You see, it all depends where you are and who you are with. There is safety in numbers. If a guy sees you with a group of friends, he is more likely to approach. If he starts hitting on one of your friends first, forget about it. You all need to have a pact that the girl who sees him first has dibs. All others must back off.Dudes have trouble with shy girls sometimes because we feel like they may be hiding something, and we don't have time to figure out some puzzle. So, it's essential to have a bit of confidence, even if by practicing with your friends.
We hope this helps (just a little),
Nigel and Ike.
At Least Two For Tuesday
We have two questions from different parts of the world this Tuesday.

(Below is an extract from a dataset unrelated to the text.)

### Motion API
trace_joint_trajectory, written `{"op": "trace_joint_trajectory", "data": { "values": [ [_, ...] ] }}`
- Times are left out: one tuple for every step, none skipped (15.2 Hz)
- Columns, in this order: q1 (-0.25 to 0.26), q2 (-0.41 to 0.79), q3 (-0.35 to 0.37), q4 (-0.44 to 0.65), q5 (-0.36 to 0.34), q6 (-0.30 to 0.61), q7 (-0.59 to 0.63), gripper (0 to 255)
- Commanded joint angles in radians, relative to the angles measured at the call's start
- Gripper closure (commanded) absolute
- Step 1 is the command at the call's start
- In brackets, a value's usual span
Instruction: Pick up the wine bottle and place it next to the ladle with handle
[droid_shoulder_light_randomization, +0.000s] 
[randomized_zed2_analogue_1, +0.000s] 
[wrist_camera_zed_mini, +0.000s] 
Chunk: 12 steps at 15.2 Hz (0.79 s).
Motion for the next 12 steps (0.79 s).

The first is from ANONYMOUS. She writes, "The girls and I have noticed that more and more men... in the mid 20-late 30's bracket seem to be going for the "shaved below" look thinking it'll make them look larger. Where on EARTH did that fallacy start? Was it in a men's magazine (it'd explain why we've not heard about the tall tale until we started seeing the results) And how can we tactfully tell them if we don't like it, without wounding an ego? (I'm well aware I'm not speaking for everyone here though) I'm talking about "putting herbicide on the lawn", not simply "trimming the hedges". ;)
it's not a very tactful question but it's one that at least 4 of the girls I know have come across with at least one or two guys in the past year or two."
Well, ANONYMOUS, I am familiar with this situation. It is true, for the most part, that we are infatuated with making ourselves look bigger. To that end, we shave it all off. Generally, the charade works with a new girlfriend or "steady". Once she measures "it" up, though, you are screwed -- no matter how much you trim. Some dudes, like chicks, are just uncomfortable with a ball of fur "down there". So, they get rid of it for comfort it. Other dudes take turns letting their women shave them while they shave their women. It can be very erotic, but also a game of trust with the razor as well. You certainly don't want a razor malfunction. If you google the idea, you come up with a bunch of stuff. I suggest reading about the pubic hair from Wikipedia. If you click on that link, you'll learn much more about those sometimes hefty hedges.Thanks for the question, and feel free to ask more.
Nicole writes, "I tried to set the best friend of a guy I was seeing, up with a friend of mine as there was interest there. Instead, the guy I was setting up rang my friend to discuss the (by now failed) relationship between the guy I had been seeing and myself, and went on to tell her what a jerk he was ad nauseum and how I should stay away from him. In the same conversation the mood changes and he started asking whether the same guy who he'd been putting down, was still in the bad books and whether I'd started seeing anyone else yet? Are you able to decipher that lot? These are men in their 30's and 40's not their teens though you wouldn't know it."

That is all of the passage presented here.